Thursday, March 5th, 2015 - 11:57 am



05 Mar

As I get older, I try my best not to post judgmental posts without at least considering different sides.  Maybe I shouldn’t impose this value as I read different posts in Facebook and other media of people condemning and questioning Australia’s serious effort in saving two “drug lords” and “scumbags”.

Don’t get me wrong, I get it that drugs kills and tragically affect those around them. I get it that it destroys lives beyond those who consume the substance. I sympathise with the family and the victims.

I have never done drugs and also condemn those who destroy people’s lives by seducing them to drugs. I also get the symbolic killing of Andrew Chan and Myuran Sukumaran – because drug traders are said to have killed thousands of people through their actions.

What I don’t get is the lack of open mind that some people display through their quick judgmental action. The populist quick stroke of judgment that these two are beyond help and that they should serve as a warning. For what? To whom? People continue to use and trade drugs even in countries like the US where death penalty is still in place – the system’s not working.

Listen to the other side. Even if you still keep your own opinion, at least it would be a richer and robust decision, rather than a quick trigger-happy judgment.
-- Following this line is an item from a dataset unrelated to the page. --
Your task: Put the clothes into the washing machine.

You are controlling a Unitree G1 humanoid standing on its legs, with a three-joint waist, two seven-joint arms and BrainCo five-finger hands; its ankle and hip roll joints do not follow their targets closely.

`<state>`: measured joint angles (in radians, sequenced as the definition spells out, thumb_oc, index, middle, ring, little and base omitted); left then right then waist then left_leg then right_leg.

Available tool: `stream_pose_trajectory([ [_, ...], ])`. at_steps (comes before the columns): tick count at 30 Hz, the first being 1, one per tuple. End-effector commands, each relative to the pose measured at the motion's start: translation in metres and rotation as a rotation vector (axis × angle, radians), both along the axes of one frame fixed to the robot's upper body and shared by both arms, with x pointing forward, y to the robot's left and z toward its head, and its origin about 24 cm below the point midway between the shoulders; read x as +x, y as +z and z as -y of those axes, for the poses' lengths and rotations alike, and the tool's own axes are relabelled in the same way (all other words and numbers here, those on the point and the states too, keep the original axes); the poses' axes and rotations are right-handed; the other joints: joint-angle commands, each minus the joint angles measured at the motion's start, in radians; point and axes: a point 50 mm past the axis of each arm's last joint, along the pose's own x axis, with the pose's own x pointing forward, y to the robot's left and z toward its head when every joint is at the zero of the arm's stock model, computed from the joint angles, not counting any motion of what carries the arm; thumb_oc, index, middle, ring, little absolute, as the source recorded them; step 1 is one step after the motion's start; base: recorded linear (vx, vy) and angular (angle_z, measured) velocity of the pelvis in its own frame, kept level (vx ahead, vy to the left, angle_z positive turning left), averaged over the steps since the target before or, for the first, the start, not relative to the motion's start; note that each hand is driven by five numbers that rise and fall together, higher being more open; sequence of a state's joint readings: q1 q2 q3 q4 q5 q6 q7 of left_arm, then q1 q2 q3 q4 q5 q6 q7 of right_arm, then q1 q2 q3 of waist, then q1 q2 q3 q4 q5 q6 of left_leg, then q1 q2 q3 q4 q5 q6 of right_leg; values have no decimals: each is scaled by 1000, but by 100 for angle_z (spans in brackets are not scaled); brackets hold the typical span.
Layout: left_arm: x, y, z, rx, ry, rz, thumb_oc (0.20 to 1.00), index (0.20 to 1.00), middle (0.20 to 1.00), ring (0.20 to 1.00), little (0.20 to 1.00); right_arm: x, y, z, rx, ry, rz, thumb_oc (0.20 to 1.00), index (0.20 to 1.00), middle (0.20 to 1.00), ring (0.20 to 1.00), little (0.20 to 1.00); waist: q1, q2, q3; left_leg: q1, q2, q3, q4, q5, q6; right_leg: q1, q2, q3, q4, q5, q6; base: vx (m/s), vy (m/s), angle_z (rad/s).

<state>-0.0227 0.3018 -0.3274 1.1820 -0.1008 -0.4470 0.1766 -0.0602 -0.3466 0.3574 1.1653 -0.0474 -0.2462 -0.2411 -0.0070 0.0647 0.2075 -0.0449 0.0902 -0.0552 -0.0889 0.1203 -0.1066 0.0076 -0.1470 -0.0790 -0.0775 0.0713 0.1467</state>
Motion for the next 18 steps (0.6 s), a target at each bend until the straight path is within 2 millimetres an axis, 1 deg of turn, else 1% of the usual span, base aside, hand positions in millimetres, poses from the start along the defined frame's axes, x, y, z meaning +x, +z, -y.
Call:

I support mercy for the two “scums” because many reports have said that they are rehabilitated or at least in a continuing process of rehabilitation. Andrew Chan wants to pursue a theological path by becoming a pastor, while Myuran Sukumaran has learned a new skill by painting – and a pretty good one at that. They have done something seriously wrong. They get that. They don’t want to be released and they are willing to repay their crime from within confinement. All they want is to be spared the death sentence. They were stupid, they get that.

What message does their execution deliver to those in prisons who have worked hard to improve their lives through rehabilitation? That they shouldn’t bother? They’re going to die anyway. Furthermore, how come the supposedly impartial legal decisions often favour some and not others when it comes to executing criminals in Indonesia. At the end of the day, it is a state-sanctioned murder.
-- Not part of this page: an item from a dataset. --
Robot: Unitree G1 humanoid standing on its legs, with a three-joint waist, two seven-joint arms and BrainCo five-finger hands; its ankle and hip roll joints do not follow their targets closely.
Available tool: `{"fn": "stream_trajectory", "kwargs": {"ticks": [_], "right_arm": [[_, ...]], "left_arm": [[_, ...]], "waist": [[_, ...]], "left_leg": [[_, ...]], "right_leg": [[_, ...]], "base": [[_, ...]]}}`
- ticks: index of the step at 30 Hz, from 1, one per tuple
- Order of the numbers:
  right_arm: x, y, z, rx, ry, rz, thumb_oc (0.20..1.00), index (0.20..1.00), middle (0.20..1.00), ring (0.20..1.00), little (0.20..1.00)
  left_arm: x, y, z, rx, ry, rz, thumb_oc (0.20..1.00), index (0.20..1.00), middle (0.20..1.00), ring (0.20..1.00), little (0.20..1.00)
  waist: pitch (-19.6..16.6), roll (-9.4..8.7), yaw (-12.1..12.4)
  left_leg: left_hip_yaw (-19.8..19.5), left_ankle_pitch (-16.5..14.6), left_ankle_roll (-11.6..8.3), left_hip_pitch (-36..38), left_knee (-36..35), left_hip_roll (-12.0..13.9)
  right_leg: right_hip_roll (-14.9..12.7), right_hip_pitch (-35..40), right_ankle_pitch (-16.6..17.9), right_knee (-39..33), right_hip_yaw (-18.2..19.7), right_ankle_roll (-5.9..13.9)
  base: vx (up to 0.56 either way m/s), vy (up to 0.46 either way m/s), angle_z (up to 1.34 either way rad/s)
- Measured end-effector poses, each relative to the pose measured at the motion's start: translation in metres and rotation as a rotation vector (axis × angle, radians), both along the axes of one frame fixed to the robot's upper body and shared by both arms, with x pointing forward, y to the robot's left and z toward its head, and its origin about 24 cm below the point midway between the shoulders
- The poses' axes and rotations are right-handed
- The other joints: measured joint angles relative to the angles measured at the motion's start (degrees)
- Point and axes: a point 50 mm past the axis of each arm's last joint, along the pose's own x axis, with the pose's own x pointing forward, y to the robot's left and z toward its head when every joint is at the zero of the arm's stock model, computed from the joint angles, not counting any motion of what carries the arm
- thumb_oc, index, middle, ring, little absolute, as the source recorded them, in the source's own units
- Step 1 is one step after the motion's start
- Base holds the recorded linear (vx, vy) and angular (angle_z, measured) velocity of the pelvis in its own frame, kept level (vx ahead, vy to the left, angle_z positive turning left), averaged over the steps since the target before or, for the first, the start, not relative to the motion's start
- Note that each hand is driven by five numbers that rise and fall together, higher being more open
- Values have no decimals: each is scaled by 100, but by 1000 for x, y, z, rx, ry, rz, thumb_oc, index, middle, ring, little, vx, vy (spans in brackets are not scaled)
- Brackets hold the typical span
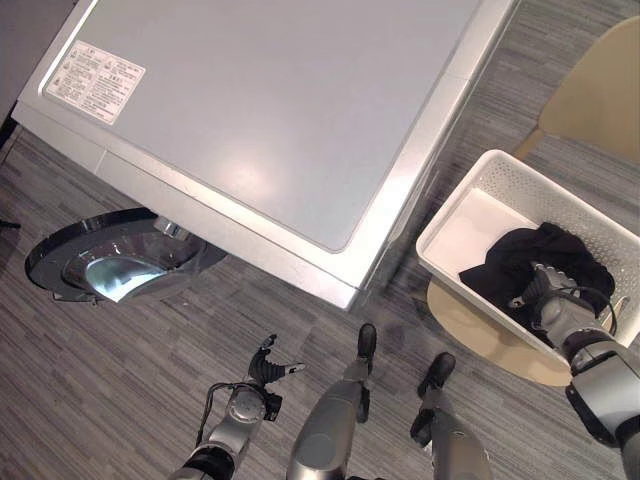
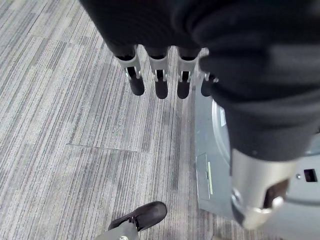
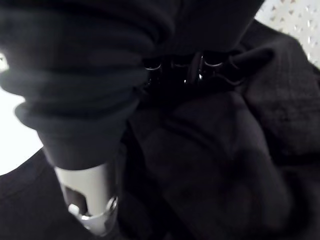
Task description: Grab the laundry basket,head to the washer,open it,put in the laundry and shut it.
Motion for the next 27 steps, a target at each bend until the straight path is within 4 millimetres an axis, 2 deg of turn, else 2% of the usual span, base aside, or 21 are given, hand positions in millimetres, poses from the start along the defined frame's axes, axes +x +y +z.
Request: {"fn": "stream_trajectory", "kwargs": {"ticks": [1,2,3,7,11,12,13,14,16,21,22,23,25,27], "right_arm": [[0,0,0,0,0,0,304,304,304,304,304],[0,0,-1,38,-14,-17,304,304,304,304,304],[0,1,0,127,-58,-55,200,200,200,200,200],[-2,8,-4,412,-149,-118,200,200,200,200,200],[-4,25,-11,723,-245,-153,200,200,200,200,200],[-5,30,-12,825,-287,-164,200,200,200,200,200],[-3,47,-10,990,-346,-147,200,200,200,200,200],[-3,54,-9,1050,-365,-135,200,200,200,200,200],[-2,64,-4,1149,-397,-102,200,200,200,200,200],[-8,87,15,1384,-508,12,200,200,200,200,200],[-11,91,19,1420,-521,38,200,200,200,200,200],[-22,112,30,1495,-534,163,200,200,200,200,200],[-31,123,30,1527,-517,222,200,200,200,200,200],[-37,132,32,1543,-494,275,200,200,200,200,200]], "left_arm": [[0,0,0,0,0,0,1000,1000,1000,1000,1000],[0,-1,0,-1,-1,-5,1000,1000,1000,1000,1000],[3,-1,1,0,-5,-9,1000,1000,1000,1000,1000],[9,-3,5,-6,-15,-20,1000,1000,1000,1000,1000],[9,1,7,-19,-21,0,1000,1000,1000,1000,1000],[9,1,8,-28,-21,-5,1000,1000,1000,1000,1000],[5,2,6,-38,-15,4,1000,1000,1000,1000,1000],[3,3,5,-40,-9,10,1000,1000,1000,1000,1000],[1,5,5,-47,-4,20,1000,1000,1000,1000,1000],[-17,15,-4,-61,47,82,1000,1000,1000,1000,1000],[-22,16,-5,-71,56,93,1000,1000,1000,1000,1000],[-40,21,-13,-87,98,137,1000,1000,1000,1000,1000],[-53,23,-19,-90,132,160,1000,1000,1000,1000,1000],[-57,24,-19,-90,140,168,1000,1000,1000,1000,1000]], "waist": [[0,0,0],[0,0,-22],[0,0,-23],[-1,-3,-46],[-9,-69,-189],[-11,-82,-244],[-16,-130,-376],[-30,-171,-430],[-86,-240,-534],[-423,-625,-703],[-456,-648,-723],[-594,-673,-757],[-830,-678,-802],[-900,-708,-812]], "left_leg": [[0,0,0,0,0,0],[-14,0,0,7,0,8],[-16,0,0,10,0,19],[-21,0,0,185,-15,35],[83,0,-1,459,-117,62],[121,-1,-1,539,-138,64],[214,-1,-1,755,-213,69],[274,-3,-2,852,-237,75],[303,-17,-20,1020,-288,91],[562,-72,-77,1382,-353,149],[596,-91,-68,1483,-353,146],[805,-193,-73,1763,-356,148],[936,-249,-53,1875,-357,140],[1096,-276,-32,2004,-356,120]], "right_leg": [[0,0,0,0,0,0],[14,19,0,-16,-9,0],[25,26,0,-17,-9,-1],[47,212,1,-63,0,-2],[69,393,1,-75,104,-2],[68,447,2,-75,149,-1],[70,577,3,-75,241,0],[73,636,4,-75,299,1],[95,761,1,-78,345,3],[144,960,-3,-82,600,5],[151,1031,-2,-82,667,3],[157,1204,-3,-82,878,5],[143,1246,-6,-77,1019,21],[169,1264,9,-28,1156,29]], "base": [[0,0,0],[0,0,0],[-15,-15,3],[-4,-1,-1],[3,19,-12],[15,32,-25],[56,55,-34],[39,43,-33],[31,35,-18],[90,84,-26],[83,166,-57],[32,104,-52],[0,95,-47],[-90,33,-44]]}}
It would be remiss of me not to test my view, had these two been serial rapists or paedophiles or that they had done something totally deplorable within my own boundaries. Setting emotions aside, if they are rehabilitated and they do not wish to be released from their sentence, i.e. they are willing to repay for their crimes – I would probably stick to the same conclusion. Any of us who is without sin can throw the first stone?

I stand for mercy.

Amazing grace, how sweet the sound
That saved a wretch like me.
I once was lost, but now I’m found.
Was blind, but now I see.


 

2 Comments

  • Lucia
    March 5th, 2015 at 12:17 pm

     

    yes Ry, I understand ur view, but what about those people in bali bombing that the Oz asked to be executed? Yes they killed lots of people, but the drugs dealer too though not at once….So I guess this is where the govt stands at the moment….

  • fuzz
    March 5th, 2015 at 4:03 pm

     

    Lus – I know the argument that they are killers too – but I have addressed that in my post. However, how could their execution be used as an example or an indication? Indonesia has killed people in the past, and has it eradicated drug problems in the country? What about drug syndicate or manufacturers who can walk scot-free from jail? The US also have death penalty – have they eradicated issues like rapes, murders and drugs?

    Death penalty is like a symbol that the criminals are beyond repair – and that they will be useless to the society. It’s a final judgment. In Andrew and Myuran’s case, they have shown that they can be rehabilitated.

    As for the argument, “Well Australia asked for death penalty before, so we can do it now as well”. I’d say that it’s a bit juvenile – how come no country want to be the better one and say, “Learn from us, we want to be the better of the two and say, ‘We’ll stop here’.”